-- WHAT TO DO --
Here are records with pictures in them. Copy all of them exactly and leave the pictures out.

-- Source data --
◆ ◆ ◆

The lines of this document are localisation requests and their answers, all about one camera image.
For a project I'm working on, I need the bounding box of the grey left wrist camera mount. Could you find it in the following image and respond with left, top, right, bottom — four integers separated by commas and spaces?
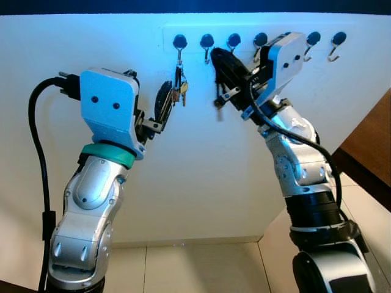
79, 67, 146, 161

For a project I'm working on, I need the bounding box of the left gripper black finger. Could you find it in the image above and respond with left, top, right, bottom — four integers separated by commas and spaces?
153, 81, 175, 126

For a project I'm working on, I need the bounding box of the white hook rail plate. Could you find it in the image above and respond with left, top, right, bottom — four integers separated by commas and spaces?
163, 23, 361, 54

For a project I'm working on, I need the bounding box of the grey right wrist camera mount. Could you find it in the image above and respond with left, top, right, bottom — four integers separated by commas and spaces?
257, 32, 307, 107

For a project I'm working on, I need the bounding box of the dark brown wooden table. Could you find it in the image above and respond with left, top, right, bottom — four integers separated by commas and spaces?
333, 90, 391, 211

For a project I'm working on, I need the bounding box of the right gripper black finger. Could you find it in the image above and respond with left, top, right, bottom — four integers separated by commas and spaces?
227, 54, 250, 87
211, 48, 235, 84

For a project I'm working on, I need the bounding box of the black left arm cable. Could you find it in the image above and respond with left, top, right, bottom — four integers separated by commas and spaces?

◆ ◆ ◆

-- WRITTEN ANSWER --
The lines of this document are localisation requests and their answers, all about one camera image.
For a project I'm working on, I need the bounding box of the grey left wrist camera mount. Could you find it in the following image and respond with left, top, right, bottom — four integers separated by commas and spaces?
79, 67, 146, 161

For a project I'm working on, I need the bounding box of the left gripper black finger. Could you find it in the image above and respond with left, top, right, bottom — four integers separated by commas and spaces?
153, 81, 175, 126

For a project I'm working on, I need the bounding box of the white hook rail plate. Could you find it in the image above and respond with left, top, right, bottom — four integers separated by commas and spaces?
163, 23, 361, 54

For a project I'm working on, I need the bounding box of the grey right wrist camera mount. Could you find it in the image above and respond with left, top, right, bottom — four integers separated by commas and spaces?
257, 32, 307, 107

For a project I'm working on, I need the bounding box of the dark brown wooden table. Could you find it in the image above and respond with left, top, right, bottom — four integers separated by commas and spaces?
333, 90, 391, 211

For a project I'm working on, I need the bounding box of the right gripper black finger. Could you find it in the image above and respond with left, top, right, bottom — four integers separated by commas and spaces?
227, 54, 250, 87
211, 48, 235, 84

For a project I'm working on, I need the bounding box of the black left arm cable. Could you find it in the image above and respond with left, top, right, bottom — four integers separated by commas and spaces?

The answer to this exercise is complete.